Natascha Kljun

Knowledge of the forest biomass and its change in time is crucial to understanding the carbon cycle and its interactions with climate change. LiDAR (Light Detection and Ranging) technology, in this respect, has proven to be a valuable tool, providing reliable estimates of aboveground biomass (AGB). The overall goal of this study was to develop a method for assessing AGB using a synergy of low point density LiDAR-derived point cloud data and multi-spectral imagery in conifer-dominated forest in the southwest of Sweden. Different treetop detection algorithms were applied for forest inventory parameter extraction from a LiDAR-derived canopy height model.

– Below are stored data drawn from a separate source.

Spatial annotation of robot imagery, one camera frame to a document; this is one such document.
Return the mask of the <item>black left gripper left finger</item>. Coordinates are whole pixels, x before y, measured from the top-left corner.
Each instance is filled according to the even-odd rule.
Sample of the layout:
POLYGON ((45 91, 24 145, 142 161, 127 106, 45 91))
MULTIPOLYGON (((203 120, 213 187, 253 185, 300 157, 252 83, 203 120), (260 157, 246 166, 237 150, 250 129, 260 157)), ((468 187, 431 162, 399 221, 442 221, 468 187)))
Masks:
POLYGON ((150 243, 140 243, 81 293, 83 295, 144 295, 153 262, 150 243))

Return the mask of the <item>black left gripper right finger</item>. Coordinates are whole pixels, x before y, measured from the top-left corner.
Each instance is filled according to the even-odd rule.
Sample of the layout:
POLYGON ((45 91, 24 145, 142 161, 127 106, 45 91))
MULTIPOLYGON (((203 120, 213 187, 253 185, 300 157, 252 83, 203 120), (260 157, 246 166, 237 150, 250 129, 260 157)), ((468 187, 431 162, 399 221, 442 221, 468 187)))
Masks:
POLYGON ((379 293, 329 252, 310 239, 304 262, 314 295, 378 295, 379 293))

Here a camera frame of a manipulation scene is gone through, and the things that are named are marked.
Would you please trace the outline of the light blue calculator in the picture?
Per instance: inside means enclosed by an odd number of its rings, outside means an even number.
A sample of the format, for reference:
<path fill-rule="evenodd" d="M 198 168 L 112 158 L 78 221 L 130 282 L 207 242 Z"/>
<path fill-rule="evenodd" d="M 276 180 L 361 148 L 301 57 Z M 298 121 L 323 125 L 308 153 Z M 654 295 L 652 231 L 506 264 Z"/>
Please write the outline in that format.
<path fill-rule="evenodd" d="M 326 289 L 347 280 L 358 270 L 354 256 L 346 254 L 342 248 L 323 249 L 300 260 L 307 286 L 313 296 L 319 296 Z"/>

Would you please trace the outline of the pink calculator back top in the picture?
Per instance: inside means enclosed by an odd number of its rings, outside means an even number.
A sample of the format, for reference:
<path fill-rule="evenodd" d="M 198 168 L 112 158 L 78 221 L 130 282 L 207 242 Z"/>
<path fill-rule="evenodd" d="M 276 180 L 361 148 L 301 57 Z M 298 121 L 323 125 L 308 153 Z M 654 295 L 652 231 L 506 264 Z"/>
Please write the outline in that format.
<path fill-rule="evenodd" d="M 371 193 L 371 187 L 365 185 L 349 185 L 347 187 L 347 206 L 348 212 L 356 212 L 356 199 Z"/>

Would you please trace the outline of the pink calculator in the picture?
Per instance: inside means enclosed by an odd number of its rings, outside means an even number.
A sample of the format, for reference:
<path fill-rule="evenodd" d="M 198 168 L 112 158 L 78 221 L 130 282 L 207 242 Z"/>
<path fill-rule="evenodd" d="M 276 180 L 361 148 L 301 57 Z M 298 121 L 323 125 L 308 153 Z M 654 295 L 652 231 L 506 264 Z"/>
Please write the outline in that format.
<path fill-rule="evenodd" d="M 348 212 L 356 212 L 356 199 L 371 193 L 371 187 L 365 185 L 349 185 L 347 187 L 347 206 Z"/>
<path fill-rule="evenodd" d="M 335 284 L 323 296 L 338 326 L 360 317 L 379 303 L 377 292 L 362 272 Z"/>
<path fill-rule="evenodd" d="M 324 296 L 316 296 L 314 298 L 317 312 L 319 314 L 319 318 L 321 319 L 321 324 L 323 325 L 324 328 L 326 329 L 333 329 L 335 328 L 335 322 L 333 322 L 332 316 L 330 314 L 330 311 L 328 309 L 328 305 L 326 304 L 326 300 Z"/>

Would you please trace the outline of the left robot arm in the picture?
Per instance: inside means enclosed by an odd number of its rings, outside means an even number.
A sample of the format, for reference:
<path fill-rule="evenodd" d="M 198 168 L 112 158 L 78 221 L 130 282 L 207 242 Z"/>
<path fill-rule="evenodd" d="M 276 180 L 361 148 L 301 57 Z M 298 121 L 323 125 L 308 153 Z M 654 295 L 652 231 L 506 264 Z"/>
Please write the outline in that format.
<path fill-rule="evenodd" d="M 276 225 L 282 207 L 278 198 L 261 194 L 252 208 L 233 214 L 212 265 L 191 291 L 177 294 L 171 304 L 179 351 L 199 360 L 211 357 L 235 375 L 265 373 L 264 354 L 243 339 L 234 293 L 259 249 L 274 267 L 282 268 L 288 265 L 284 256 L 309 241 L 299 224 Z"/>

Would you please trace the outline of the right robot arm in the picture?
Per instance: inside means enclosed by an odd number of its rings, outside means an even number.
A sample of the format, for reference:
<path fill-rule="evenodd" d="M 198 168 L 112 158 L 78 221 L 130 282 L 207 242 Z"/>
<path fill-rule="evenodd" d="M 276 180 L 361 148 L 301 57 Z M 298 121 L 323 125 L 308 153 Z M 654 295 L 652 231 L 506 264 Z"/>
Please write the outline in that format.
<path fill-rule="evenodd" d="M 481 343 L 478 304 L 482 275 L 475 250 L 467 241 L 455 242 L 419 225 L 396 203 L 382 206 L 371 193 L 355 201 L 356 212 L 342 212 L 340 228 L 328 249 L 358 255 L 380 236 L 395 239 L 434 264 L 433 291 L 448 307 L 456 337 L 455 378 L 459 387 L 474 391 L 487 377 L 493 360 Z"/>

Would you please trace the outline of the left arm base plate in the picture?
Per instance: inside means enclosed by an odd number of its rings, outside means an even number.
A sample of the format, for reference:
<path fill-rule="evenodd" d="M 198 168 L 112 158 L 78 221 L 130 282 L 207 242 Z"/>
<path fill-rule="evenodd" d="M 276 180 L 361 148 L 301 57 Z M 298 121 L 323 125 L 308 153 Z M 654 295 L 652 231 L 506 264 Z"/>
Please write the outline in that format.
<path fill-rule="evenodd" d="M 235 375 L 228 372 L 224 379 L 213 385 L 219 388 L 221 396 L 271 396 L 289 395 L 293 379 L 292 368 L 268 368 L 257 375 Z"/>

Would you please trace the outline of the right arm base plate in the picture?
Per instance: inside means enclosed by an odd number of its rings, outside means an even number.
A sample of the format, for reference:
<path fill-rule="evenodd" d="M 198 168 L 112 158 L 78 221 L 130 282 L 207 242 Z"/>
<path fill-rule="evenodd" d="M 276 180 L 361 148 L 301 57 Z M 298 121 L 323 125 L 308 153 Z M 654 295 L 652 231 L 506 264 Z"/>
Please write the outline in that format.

Estimation of AGB was based on the power functions derived from tree parameters measured in the field, while vegetation classification of a multi-spectral image (SPOT-5) was performed in order to account for dependences of AGB estimates on vegetation types. Linear regression confirmed good performance of a newly developed grid-based approach for biomass estimation (R-2 = 0.80). Results showed AGB to vary from below 1 kg/m(2) in very young forests to 94 kg/m(2) in mature spruce forests, with RMSE of 4.7 kg/m(2). These AGB estimates build a basis for further studies on carbon stocks as well as for monitoring this forest ecosystem in respect of disturbance and change in time. The methodology developed in this study can be easily adopted for assessing biomass of other conifer-dominated forests on the basis of low-density LiDAR and multispectral imagery. This methodology is hence of much wider applicability than biomass derivation based on expensive and currently still scarce high-density LiDAR data.